Elle le regarda d’un air étonné, comme si elle ne comprenait pas.
— Aujourd’hui ? mais on n’est plus de noce aujourd’hui. Je ne puis refuser le bras à votre cousin. Tout à l’heure vous m’offrirez le vôtre.
Il dut convenir que c’était très bien. Paul commençait à narrer une ridicule histoire de Saint-Roch, à propos d’une statue près d’où l’on passait ; il faisait des calembours ; elle riait.
— Est-il drôle ! répétait-elle.
Marcelin se dit qu’il ne fallait pas chercher à lutter.
— Vous avez l’air tout chose, monsieur Marcelin, continua-t-elle. Vous êtes encore fatigué de lundi ?
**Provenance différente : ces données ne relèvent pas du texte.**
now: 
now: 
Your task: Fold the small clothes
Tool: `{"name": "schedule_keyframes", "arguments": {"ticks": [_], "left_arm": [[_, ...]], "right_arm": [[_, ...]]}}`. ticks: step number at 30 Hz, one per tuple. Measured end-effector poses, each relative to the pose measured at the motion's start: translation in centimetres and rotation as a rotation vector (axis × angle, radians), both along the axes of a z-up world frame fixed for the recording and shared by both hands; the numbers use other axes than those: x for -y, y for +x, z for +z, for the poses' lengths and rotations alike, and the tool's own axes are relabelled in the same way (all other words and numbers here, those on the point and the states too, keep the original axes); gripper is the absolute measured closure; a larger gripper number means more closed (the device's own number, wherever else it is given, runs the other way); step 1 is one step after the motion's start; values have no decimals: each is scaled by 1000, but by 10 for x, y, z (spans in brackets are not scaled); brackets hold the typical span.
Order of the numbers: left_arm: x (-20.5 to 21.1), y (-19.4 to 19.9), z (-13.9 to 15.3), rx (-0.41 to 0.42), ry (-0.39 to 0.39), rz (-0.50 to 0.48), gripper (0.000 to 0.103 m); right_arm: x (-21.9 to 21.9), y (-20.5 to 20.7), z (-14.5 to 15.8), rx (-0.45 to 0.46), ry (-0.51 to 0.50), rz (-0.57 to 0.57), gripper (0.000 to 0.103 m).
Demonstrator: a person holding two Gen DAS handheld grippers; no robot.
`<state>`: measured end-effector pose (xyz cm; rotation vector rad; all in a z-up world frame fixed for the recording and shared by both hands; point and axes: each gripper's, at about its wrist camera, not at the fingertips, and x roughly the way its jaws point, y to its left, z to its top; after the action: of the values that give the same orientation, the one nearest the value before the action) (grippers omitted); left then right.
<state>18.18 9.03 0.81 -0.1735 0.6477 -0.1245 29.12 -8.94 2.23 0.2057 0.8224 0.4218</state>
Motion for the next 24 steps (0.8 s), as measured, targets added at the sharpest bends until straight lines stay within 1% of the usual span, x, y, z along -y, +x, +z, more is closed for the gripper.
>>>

On visita la cathédrale. Il fut question de monter dans la flèche ; les mamans se récrièrent ; Marcelin ne prit pas part à la discussion ; le projet fut délaissé. On se dirigea vers Saint-Maclou ; de là on traversa le quartier de Martinville, l’eau de Robec, les ruelles où les maisons se touchent par le faîte, et l’on admirait ce vieux Rouen si pur ; la verve du cousin s’était apaisée ; on marchait isolément ; on regardait. Saint-Ouen enchanta. On s’assit dans le square ; la musique militaire jouait des morceaux ; il y avait beaucoup de monde ; madame Desruyssarts et Paul saluaient à chaque instant ; deux ou trois sociétés s’arrêtèrent à échanger des civilités ; chaque fois, on présenta les Parisiens.